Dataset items
******

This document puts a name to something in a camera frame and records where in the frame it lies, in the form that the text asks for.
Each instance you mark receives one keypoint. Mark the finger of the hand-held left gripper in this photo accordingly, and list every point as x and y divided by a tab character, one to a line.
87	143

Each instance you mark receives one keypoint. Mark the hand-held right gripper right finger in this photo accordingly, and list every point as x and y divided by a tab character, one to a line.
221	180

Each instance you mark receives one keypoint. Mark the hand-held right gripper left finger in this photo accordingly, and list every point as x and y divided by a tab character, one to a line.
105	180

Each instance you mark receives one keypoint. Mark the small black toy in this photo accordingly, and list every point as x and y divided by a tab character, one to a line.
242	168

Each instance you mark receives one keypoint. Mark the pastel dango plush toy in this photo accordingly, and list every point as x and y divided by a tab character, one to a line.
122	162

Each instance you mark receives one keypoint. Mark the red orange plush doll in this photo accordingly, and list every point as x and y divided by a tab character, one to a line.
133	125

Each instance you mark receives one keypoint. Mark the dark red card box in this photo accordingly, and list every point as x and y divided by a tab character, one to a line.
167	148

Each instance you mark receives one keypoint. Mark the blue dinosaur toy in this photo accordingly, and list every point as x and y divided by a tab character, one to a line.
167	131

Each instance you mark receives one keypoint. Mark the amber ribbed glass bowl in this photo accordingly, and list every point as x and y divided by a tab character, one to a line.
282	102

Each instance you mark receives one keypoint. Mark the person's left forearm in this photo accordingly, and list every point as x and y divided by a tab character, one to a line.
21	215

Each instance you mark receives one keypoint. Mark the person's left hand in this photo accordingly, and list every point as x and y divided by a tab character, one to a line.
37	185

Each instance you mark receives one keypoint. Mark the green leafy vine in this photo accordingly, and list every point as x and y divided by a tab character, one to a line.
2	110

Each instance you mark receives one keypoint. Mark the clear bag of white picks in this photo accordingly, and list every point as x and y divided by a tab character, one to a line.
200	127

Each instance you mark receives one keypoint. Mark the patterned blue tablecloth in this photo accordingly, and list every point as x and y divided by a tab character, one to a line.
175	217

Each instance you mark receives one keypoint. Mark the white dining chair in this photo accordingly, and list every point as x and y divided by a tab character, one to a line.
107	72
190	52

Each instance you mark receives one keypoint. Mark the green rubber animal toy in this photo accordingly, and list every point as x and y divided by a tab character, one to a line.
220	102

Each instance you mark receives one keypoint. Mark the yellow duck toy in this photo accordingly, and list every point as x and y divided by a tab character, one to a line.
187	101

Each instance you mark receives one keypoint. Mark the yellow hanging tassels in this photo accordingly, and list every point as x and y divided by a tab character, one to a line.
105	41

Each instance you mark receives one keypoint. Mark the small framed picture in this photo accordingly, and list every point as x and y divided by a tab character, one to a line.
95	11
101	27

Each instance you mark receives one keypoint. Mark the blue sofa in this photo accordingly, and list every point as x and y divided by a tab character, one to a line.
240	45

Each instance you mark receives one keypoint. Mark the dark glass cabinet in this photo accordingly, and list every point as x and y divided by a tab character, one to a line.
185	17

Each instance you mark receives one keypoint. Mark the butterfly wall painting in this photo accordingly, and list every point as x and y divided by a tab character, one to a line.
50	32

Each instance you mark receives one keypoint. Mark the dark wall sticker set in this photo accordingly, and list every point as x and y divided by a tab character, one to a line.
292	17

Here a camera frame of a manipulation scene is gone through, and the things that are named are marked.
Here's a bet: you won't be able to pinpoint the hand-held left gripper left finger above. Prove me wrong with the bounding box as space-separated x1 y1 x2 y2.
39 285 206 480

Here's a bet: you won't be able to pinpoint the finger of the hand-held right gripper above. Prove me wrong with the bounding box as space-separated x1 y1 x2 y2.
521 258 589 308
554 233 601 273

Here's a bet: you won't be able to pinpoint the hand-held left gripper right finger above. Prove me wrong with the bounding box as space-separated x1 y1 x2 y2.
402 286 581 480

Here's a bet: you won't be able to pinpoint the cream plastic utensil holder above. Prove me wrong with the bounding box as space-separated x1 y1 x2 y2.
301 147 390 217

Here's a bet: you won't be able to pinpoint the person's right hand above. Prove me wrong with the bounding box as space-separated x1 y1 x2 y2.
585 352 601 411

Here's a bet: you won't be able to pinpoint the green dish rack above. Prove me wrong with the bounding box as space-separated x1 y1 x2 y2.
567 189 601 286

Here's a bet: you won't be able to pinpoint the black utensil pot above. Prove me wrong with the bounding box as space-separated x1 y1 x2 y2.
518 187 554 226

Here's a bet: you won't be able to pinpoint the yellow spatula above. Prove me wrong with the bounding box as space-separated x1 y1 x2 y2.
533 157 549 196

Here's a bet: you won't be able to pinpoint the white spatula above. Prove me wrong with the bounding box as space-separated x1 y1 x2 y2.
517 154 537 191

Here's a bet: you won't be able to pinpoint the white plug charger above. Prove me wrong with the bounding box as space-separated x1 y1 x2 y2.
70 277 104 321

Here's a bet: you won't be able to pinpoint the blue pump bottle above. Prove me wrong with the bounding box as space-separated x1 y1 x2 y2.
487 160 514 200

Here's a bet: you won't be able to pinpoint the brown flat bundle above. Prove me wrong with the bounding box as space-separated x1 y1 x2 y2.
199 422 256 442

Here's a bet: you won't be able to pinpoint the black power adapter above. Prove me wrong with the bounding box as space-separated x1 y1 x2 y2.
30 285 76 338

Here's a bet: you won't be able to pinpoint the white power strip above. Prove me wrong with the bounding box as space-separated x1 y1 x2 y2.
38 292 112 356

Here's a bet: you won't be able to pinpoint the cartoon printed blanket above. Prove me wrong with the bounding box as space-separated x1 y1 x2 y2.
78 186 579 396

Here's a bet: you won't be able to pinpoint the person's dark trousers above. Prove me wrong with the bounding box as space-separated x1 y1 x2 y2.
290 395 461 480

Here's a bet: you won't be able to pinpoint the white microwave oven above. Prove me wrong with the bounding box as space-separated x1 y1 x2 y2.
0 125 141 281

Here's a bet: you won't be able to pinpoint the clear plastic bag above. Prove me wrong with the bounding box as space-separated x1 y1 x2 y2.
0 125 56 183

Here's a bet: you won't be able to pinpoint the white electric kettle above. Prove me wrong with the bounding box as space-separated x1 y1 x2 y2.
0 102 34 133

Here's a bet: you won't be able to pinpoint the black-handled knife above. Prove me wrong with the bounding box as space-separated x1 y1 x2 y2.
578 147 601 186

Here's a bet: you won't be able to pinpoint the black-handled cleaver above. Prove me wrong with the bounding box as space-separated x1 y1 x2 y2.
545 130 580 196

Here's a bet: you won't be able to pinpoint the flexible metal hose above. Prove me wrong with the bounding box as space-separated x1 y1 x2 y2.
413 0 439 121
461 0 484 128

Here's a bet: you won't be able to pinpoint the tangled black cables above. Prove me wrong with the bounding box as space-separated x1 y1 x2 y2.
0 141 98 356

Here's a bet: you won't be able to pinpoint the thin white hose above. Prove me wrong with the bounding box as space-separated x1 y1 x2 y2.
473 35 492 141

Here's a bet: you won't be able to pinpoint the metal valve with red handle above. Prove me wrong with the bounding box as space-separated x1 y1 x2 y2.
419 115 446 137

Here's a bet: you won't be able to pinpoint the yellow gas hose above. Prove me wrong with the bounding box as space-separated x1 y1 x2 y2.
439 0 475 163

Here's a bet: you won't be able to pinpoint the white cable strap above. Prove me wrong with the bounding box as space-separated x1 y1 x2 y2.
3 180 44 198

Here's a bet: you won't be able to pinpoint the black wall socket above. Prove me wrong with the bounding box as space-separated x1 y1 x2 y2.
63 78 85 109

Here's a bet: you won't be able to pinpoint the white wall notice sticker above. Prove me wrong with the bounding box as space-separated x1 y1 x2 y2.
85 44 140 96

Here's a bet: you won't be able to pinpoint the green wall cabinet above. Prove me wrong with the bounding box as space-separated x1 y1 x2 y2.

******

**Problem statement:**
Among the lines above, which ones hold the string "that"? Show them.

**Written response:**
This document puts a name to something in a camera frame and records where in the frame it lies, in the form that the text asks for.
Here a camera frame of a manipulation scene is gone through, and the things that are named are marked.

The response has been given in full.